**PROBLEM:** Please find all lines containing "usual" in the listing below and copy them.

**EXERCISE INPUT:**
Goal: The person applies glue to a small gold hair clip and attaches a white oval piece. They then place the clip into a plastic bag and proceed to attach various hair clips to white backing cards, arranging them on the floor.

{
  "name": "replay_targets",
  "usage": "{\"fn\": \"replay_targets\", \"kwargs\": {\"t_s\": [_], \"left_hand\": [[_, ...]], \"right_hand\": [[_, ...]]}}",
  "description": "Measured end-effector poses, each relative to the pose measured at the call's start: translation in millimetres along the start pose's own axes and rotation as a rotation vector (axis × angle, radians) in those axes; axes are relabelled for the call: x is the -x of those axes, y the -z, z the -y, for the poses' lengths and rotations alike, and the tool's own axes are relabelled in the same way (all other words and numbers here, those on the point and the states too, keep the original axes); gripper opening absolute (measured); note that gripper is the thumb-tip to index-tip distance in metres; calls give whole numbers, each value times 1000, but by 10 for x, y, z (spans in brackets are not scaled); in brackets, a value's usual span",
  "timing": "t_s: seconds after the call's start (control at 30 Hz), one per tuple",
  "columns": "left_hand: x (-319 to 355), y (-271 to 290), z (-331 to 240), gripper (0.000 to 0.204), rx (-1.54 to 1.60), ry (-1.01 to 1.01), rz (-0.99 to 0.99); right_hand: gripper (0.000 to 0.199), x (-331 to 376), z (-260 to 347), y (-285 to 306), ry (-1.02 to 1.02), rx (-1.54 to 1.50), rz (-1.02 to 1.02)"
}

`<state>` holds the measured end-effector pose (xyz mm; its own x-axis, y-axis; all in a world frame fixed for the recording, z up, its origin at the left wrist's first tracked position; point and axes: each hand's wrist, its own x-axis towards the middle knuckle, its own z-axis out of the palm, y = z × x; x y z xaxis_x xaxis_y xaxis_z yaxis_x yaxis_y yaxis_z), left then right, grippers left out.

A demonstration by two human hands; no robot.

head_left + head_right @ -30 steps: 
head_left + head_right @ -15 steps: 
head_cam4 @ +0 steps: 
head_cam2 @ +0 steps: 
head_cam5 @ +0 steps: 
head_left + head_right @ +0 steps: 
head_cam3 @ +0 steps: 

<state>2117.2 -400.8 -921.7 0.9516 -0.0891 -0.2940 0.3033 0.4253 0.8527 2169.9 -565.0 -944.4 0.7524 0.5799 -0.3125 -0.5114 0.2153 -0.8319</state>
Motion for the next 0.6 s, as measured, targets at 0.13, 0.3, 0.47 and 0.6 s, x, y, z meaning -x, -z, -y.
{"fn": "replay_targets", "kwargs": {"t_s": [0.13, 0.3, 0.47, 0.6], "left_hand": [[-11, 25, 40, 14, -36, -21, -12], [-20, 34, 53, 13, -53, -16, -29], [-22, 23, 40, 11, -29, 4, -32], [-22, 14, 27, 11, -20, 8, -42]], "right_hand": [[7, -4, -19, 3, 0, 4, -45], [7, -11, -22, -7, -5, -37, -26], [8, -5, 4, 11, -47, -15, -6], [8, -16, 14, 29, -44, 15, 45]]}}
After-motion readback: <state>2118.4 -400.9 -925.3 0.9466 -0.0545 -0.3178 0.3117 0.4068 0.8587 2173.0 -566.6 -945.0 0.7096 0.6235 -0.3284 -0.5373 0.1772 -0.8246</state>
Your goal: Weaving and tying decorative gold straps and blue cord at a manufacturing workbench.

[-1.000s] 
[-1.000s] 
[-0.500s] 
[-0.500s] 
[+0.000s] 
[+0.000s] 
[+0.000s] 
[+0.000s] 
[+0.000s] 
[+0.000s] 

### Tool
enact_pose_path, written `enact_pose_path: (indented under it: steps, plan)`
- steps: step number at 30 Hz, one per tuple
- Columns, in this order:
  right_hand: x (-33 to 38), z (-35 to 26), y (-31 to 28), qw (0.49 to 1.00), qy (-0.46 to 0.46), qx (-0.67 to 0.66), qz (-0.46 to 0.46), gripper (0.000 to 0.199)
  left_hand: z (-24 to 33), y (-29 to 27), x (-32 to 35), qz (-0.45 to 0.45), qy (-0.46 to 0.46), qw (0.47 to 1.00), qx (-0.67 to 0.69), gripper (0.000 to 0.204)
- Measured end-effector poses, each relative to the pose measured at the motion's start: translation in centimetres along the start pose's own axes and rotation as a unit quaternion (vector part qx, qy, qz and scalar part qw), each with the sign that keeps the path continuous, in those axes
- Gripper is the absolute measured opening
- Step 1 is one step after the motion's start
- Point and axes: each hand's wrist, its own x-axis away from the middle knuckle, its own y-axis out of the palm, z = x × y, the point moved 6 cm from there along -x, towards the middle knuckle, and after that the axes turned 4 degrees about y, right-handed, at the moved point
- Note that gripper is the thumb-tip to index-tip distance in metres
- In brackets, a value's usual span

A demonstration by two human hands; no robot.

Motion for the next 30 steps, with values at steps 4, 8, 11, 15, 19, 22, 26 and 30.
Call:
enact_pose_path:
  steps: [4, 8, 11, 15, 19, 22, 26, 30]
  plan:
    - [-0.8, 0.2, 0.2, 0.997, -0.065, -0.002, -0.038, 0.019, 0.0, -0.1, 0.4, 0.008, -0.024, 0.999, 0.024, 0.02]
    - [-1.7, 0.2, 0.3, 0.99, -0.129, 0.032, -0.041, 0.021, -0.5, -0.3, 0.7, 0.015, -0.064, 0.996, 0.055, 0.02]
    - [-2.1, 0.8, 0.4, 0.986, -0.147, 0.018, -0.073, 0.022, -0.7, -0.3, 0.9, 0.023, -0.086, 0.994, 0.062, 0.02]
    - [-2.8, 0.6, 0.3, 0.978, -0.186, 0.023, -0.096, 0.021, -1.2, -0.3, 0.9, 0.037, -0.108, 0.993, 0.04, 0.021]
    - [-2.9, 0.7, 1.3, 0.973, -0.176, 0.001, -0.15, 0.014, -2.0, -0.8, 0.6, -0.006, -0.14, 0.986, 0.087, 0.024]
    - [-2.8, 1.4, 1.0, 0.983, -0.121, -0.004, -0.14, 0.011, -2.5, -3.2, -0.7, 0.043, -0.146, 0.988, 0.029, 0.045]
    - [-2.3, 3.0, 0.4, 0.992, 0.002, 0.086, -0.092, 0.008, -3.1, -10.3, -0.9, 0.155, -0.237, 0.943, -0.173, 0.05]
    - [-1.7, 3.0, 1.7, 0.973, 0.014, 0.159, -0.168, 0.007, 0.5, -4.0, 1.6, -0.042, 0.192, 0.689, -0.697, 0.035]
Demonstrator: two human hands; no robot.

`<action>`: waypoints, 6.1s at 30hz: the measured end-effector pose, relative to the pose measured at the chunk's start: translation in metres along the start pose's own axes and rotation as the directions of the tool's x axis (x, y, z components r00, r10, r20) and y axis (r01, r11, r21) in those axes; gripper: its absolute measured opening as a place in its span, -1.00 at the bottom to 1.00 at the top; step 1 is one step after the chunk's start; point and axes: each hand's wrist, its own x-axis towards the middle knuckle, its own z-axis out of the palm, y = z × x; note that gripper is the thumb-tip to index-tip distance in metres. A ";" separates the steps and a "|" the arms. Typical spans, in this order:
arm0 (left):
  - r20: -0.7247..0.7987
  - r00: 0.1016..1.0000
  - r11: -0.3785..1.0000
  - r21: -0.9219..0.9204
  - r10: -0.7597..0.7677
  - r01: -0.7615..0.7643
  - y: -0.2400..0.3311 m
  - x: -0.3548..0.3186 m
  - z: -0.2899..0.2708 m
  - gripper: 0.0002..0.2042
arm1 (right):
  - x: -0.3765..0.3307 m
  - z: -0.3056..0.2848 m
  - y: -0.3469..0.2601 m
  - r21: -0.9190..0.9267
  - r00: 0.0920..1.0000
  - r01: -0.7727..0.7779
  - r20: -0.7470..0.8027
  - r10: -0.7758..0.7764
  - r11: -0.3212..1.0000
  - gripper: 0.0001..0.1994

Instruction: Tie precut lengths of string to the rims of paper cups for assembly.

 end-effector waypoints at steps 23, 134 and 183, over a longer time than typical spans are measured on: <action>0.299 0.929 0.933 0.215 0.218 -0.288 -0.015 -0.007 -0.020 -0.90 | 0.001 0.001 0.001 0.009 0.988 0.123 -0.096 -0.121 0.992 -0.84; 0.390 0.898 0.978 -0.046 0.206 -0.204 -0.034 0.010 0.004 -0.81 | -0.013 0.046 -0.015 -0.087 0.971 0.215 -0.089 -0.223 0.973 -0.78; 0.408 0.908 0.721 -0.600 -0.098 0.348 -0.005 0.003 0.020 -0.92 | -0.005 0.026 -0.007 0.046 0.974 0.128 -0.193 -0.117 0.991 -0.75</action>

**RESPONSE AREA:**
  "description": "Measured end-effector poses, each relative to the pose measured at the call's start: translation in millimetres along the start pose's own axes and rotation as a rotation vector (axis × angle, radians) in those axes; axes are relabelled for the call: x is the -x of those axes, y the -z, z the -y, for the poses' lengths and rotations alike, and the tool's own axes are relabelled in the same way (all other words and numbers here, those on the point and the states too, keep the original axes); gripper opening absolute (measured); note that gripper is the thumb-tip to index-tip distance in metres; calls give whole numbers, each value times 1000, but by 10 for x, y, z (spans in brackets are not scaled); in brackets, a value's usual span",
- In brackets, a value's usual span

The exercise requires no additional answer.